8. Produksi bibit dan benih unggul, dan pakan berkualitas, masih rendah, tidak mencukupi. Padahal, lebih dari 60% keberhasilan usaha pangan ditentukan oleh bibit dan benih unggul serta pakan. Di usaha aquaculture (perikanan budidaya) dan peternakan, 60% biaya produksi untuk pakan.

9. Tidak ada jaminan (kepastian) pasar dengan harga yang sesuai nilai keekonomian (menguntungkan petani dan nelayan) bagi komoditas hasil panen petani dan nelayan UMKM 10.Infrastruktur dasar dan infrastruktur pertanian (pangan), baik secara kuantitas maupun kualitas, kurang memadai.

Raport Merah Food Estate

Food Estate, terang Prof. Rokhmin Dahuri, merupakan program strategis nasional 2020-2024. Pengembangan integrasi pertanian, perkebunan, dan peternakan. Melibatkan 4 Kementerian terkait ➢ Total lahan 165.000 ha Rp 1,5 triliun (anggaran 2021-2022)

Kalimantan Tengah: Komoditas Padi dan Singkong 17.000 ha sawah baru tak kunjung panen. 600 ha perkebunan singkong mangkrak.

Sumatera Utara: Komoditas Bawang Merah, Bawang Putih, dan Kentang. Sudah ditanam 1.000 ha, dengan luas efektif yang akan dikelola 748,6 ha. Ratusan hektare lahan Food Estate ditinggalkan para petani lantaran tak sanggup lagi menanam usai gagal panen.

Nusa Tenggara Timur: Komoditas Sorgum, Jagung, Tomat & Kacang Hija. Tanaman Jagung di lahan Food Estate di Kabupaten Belu mati pada April 2022. Alasannya ialah sistem irigasi sprinkle tidak berfungsi dengan baik dan bahkan mubazir.

Menurut Prof. Rokhmin Dahuri, faktor kegagalan food estate antara lain: Kesesuaian tanah dan agro climate yang tidak terpenuhi di beberapa proyek lumbung pangan; Budaya kerja pengelolaan; Ketiadaan dan ketidaklayakan infrastruktur; Tidak ada perencanaan yang matang; Kelayakan budi daya dan teknologi yang rendah; Kapasitas SDM yang kurang memadai

Dia menegaskan, program ketahanan pangan indonesia era presiden jokowi dan presiden soeharto Food Estate mengancam Pertanian Rakyat. Ketika pangan dikendalikan segelintir orang (kekuatan besar), maka perut rakyatnya tersandera oleh kekuatan tersebut.

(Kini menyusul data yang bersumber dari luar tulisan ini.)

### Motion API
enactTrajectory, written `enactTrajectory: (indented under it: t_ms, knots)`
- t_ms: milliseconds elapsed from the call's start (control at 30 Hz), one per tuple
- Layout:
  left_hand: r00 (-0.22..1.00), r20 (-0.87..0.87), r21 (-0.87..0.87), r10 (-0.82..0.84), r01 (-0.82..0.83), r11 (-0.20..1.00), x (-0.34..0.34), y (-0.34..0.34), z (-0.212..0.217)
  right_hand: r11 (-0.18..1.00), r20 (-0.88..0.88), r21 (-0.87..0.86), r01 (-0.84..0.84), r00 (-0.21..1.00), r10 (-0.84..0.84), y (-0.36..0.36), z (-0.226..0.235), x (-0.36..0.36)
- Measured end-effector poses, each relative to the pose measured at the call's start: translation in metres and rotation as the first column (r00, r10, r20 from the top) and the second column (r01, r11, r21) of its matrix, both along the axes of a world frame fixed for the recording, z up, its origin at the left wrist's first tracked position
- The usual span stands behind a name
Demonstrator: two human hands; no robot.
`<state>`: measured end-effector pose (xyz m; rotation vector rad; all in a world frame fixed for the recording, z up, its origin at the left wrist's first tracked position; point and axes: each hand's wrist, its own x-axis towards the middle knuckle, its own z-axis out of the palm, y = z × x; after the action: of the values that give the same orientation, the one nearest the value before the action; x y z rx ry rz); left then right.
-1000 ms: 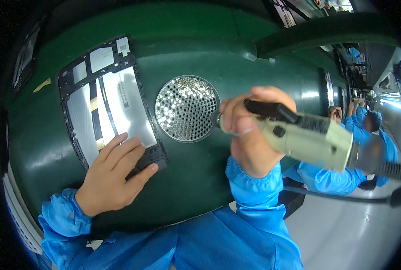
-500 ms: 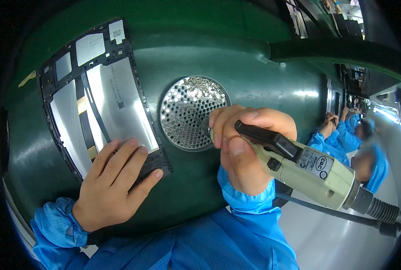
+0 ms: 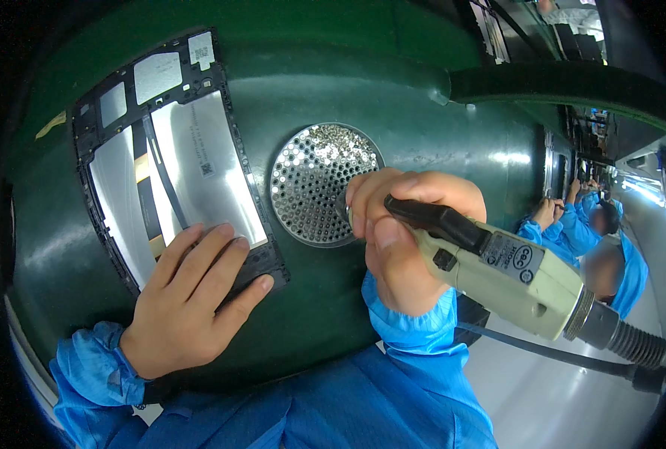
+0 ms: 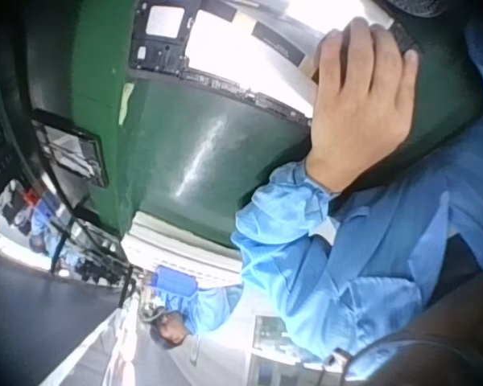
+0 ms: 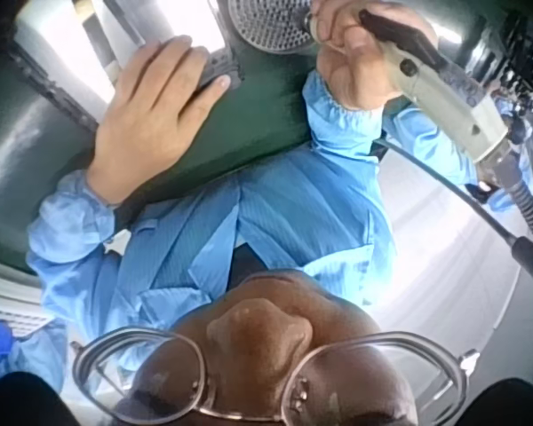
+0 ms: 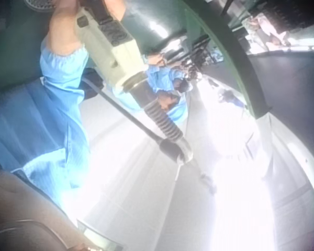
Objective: The user is assembling electronic components, specifically tablet-like devices, on an assembly line.
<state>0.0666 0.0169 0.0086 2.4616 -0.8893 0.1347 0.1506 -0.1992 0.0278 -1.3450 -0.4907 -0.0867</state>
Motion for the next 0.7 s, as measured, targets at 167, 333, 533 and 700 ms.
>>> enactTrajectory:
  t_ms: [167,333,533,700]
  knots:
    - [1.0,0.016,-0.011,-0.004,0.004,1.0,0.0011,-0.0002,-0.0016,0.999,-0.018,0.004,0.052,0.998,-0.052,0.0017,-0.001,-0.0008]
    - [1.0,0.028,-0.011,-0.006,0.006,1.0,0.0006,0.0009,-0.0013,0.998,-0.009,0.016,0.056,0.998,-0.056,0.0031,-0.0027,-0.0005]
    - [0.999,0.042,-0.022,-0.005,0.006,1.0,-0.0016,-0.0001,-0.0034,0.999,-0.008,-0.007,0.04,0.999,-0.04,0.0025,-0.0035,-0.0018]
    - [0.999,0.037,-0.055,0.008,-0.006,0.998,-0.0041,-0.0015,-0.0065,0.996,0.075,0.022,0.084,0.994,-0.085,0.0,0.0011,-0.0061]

“Dampak negatif ke Lingkungan Memperburuk masalah banjir, erosi tanah, serta memaksa perubahan praktik pertanian local,” tandas Profesor Kehormatan (emeritus) dari Department of International Development Cooperation Shinhan University, Korea Selatan tersebut.

Di sisi lain, Indonesia masih menjadi negara dengan pemberi suku bunga pinjaman tertinggi, yaitu sebesar 8,9 persen, dibanding beberapa negara Asia, seperti Vietnam (7,8 persen), Filipina (7,1 persen), Brunei Darussalam (5,5), Singapura (5,3), Malaysia (3,4), Thailand (3,1). “Konsekuensinya, nelayan dari negara tersebut lebih kompetitif dibanding Indonesia,” sebut Prof Rokhmin Dahuri.